Australia’s gun confiscation from the 1990s is the model America should follow. Barack Obama and Hillary Clinton promoted that same idea while campaigning. It is where Democrats are headed. They don’t want a Second Amendment.
Australia confiscated one-fifth of all guns but it didn’t result in fewer guns. The University of Sydney produced research that shows Australia has more guns than before the confiscation. There are more than one million guns now.
Scharfenberg admits confiscation in the US is unimaginable but that doesn’t mean politicians shouldn’t try, he says.
“Ultimately, if gun-control advocates really want to stanch the blood, there’s no way around it: They’ll have to persuade more people of the need to confiscate millions of those firearms, as radical as that idea may now seem,” he declared.
Since guns aren’t getting up, putting bullets in their chambers and running around killing people, what will the left do about the mentally deranged, the just plain evil people, terrorists, cartels, other criminals, and so on?
According to data from the U.S. Justice Department, violent crime fell nearly 72 percent between 1993 and 2011 while guns were being sold at far greater rates. This more likely suggests guns are a deterrent against criminals.
For every study they think is gospel, there is another that proves they are wrong.

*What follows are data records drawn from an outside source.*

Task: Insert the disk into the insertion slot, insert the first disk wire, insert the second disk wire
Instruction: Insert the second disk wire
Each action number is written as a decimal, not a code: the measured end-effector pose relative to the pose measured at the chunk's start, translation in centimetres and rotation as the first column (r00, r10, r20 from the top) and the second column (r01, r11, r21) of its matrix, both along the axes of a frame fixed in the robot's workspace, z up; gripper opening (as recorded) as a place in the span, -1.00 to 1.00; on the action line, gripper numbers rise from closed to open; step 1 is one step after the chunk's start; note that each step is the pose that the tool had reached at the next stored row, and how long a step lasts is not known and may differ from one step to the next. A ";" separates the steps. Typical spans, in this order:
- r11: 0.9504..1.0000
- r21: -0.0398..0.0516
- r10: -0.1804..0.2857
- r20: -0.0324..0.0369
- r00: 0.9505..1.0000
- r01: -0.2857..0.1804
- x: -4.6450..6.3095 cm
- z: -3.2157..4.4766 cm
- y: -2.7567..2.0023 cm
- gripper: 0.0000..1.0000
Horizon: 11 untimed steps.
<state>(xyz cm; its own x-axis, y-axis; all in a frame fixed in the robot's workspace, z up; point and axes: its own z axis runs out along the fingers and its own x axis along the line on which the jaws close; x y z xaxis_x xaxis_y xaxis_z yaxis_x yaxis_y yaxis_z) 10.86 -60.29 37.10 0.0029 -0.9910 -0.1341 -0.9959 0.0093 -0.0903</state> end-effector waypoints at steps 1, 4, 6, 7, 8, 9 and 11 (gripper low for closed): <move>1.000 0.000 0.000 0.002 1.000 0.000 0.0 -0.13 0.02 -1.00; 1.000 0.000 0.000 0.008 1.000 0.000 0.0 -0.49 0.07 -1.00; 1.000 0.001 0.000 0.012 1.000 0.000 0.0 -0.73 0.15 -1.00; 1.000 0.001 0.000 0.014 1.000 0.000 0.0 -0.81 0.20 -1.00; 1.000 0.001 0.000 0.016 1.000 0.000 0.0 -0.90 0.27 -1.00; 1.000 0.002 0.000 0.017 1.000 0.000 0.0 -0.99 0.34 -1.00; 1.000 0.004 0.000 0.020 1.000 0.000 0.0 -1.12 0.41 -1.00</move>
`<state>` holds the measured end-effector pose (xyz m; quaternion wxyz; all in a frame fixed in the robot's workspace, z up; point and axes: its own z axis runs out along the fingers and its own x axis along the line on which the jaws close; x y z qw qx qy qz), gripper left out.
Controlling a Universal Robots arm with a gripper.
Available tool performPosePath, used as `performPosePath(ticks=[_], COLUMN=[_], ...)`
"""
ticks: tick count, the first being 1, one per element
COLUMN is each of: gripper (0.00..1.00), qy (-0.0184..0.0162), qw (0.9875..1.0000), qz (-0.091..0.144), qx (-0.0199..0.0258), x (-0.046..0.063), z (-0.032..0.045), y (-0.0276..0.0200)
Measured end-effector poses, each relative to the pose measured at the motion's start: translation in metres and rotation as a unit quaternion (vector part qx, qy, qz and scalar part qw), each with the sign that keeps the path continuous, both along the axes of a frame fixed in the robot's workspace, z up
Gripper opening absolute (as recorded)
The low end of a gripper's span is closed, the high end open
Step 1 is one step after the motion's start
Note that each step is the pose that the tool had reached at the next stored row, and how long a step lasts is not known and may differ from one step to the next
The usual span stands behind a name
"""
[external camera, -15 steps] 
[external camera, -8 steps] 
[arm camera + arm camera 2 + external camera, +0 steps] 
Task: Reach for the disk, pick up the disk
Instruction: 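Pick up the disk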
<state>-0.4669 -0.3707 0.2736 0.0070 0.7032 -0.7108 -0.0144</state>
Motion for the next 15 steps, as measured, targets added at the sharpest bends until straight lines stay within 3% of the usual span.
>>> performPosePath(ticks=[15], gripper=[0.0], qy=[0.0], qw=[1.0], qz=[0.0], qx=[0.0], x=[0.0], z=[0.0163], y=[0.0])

A 2007 report, “Gun Laws and Sudden Death: Did the Australian Firearms Legislation of 1996 Make a Difference?” by Jeanine Baker and Samara McPhedran similarly concluded that the buyback program did not have a significant long-term effect on the Australian homicide rates.
Wang-Sheng Lee and Sandy Suardi concluded their 2008 report on the matter with the statement, “There is little evidence to suggest that [the Australian mandatory gun-buyback program] had any significant effects on firearm homicides.”
“Although gun buybacks appear to be a logical and sensible policy that helps to placate the public’s fears,” the reported continued, “the evidence so far suggests that in the Australian context, the high expenditure incurred to fund the 1996 gun buyback has not translated into any tangible reductions in terms of firearm deaths.”